The Lady Vanishes directed by Alfred Hitchcock - the first 10 minutes

 

 

 

 

 

 

 

 

 

 

 

 

 

 

 

The Servant directed by Joseph Losey

 

 

 

 

 

 

The fact is that as early as the 1930s, British cinema created a school of documentary filmmaking (Grierson) with a reputation for excellence that was carried on for decades, right up to Free Cinema (in the 1950s) and to the BBC of today. Then with the emergence of Laurence Olivier, David Lean and Carol Reed, not to mention Noel Coward, British cinema was unequivocally established. The famous question that had echoed around the world, “To be or not to be, that is the question”, was no longer apropos, other than much later to bring a smile to the lips of Ernst Lubitsch in his film of that name. With The Third Man, Brief Encounter and Henry V, British cinema had taken on an international dimension and brought several unforgettable masterpieces to the film archives. The Third Man dealt with the Cold War, the sewers of Vienna and Orson Welles in an Expressionist fashion; Henry V brought to life the illuminated manuscript of the Très Riches Heures du Duc de Berry; while Brief Encounter, the story of an ordinary man and woman who were too sensible to give everything up for love, ends with the smouldering ashes of a furtive love affair in the chilly atmosphere of an English train station at tea time.

 

 


Henry V directed by Laurence Olivier

 

 

 

 

 

 

The Third Man directed by Carol Reed

 

 

 

 

 

 

If Laurence Olivier (followed much later by Kenneth Branagh) is intimately associated with Shakespeare, David Lean is Charles Dickens reincarnated as a filmmaker, as the films Oliver Twist and especially Great Expectations demonstrate; but that was before he indelibly transformed his art with the portrayal of a prisoner held by the Japanese (The Bridge on the River Kwai) and an epic desert hero in Lawrence of Arabia, both of which bear comparison to A Passage to India. But then (in the 1940s) British comedy films came into their own: Kind Hearts and Coronets directed by Robert Hamer, Passport to Pimlico directed by Henry Cornelius, Whisky Galore directed by Alexander Mackendrick (best film: A High Wind in Jamaica), all hilarious comedies in which phlegmatic irony and the banter of wry humour triumph completely over conventionality. In Robert Hamer’s Kind Hearts and Coronets (voted the 6th best film of all time in a referendum held by the British film Institute in 1999), the humour is dark and the cynical tone perfectly suits Dennis Price, the hero who eliminates, one after another, all those who stand between him and his ambition to hold the title of Duke.
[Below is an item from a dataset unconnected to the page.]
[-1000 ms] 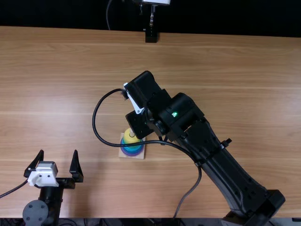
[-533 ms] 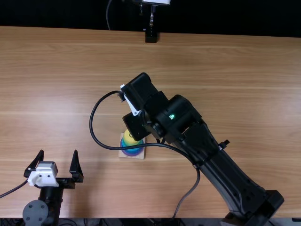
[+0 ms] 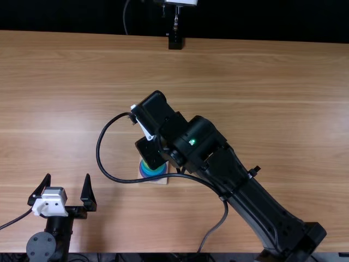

As for Alec Guinness, his flowing discourse and the comic brilliance of his disguises enable him to play no less than eight roles as members of the Ascoyne family, including a woman… a delightful inspiration that he was very proud of. In this tour de force, he was a worthy precursor of Peter Sellers, another comic genius and one of the most inventive actors of all time, with his extraordinary talent for metamorphosis, his mock awkwardness and his highly physical acting under an imperturbably mobile physiognomy.

 


Great Expectations directed by David Lean

 

 

 

 

 

 

 

 

Kind Hearts and Coronets directed by Robert Hamer

 

 

 

 

 

 

Throughout its history, British cinema has had reason to be proud of its pantheon of great comedians, whose origins were often the stage: Rex Harrison, Robert Newton, Margaret Rutherford, Valerie Hobson, Joan Greenwood, Alastair Sim, Trevor Howard, John Gielgud, Jean Simmons, John Mills, Dirk Bogarde, James Mason, David Niven, Richard Burton, Vanessa Redgrave, Terence Stamp, Robert Morley, Alan Bates, and Richard Harris, to mention only a few.

 

 

 

 

 

 

 

 

 

 

 

 

 

 


British cinema is also about creative duos: Launder and Gilliatt (best film The Rake’s Progress, a Lubitsch-style satire about a debauched cad inspired by Hogarth), and the Boulting brothers. However, Powell and Pressburger are by far and away front-runners in the history of cinema. If David Lean is the Dickens of British cinema, Michael Powell is its Swift. Most of his films, made with his friend Emeric Pressburger, are notable for their liveliness, the inventiveness of their mise en scène and rich, sparkling direction of the actors. In a remarkable series, they brought us The Life and Death of Colonel Blimp (about the glories and absurdities of an ageing colonel under the British Raj – perhaps their best film), but also A Matter of Life and Death, Black Narcissus, The Red Shoes, The Tales of Hoffmann: all major works that blend genres, styles and successes. Powell also created another classic on his own: Peeping Tom.

 

 


The Life and Death of Colonel Blimp directed by Michael Powell and Emeric Pressburger

 

 

 

 

 

 

For the horror film also haunted the British Isles and its famous studios: The Hammer Studio took on Peter Cushing and Christopher Lee with a mission to resuscitate Frankenstein and Dracula, Jekyll and Hyde, in the competent hands of filmmakers like the gifted Terence Fisher, Val Guest, Michael Carreras and Freddie Francis.

 

 

 

 

 

Dracula: Prince of Darkness directed by Terence Fisher

 

 


British cinema also shows empathy for a working class that, contrary to the title of the Italian Elio Petri’s famous film, rarely goes to paradise: with Tony Richardson (A Taste of Honey, and also Tom Jones), Karel Reisz (Saturday Night and Sunday Morning, and also Morgan: A Suitable Case for Treatment) and Lindsay Anderson (This Sporting Life, and also If…, which won the Palme d’or in 1969).

 

 

 

 

 

 

 

If directed by Lindsay Anderson

 

 

 


In 1973, thanks to Sarah Miles, Alan Bridges (The Hireling) was awarded the Palme d’or.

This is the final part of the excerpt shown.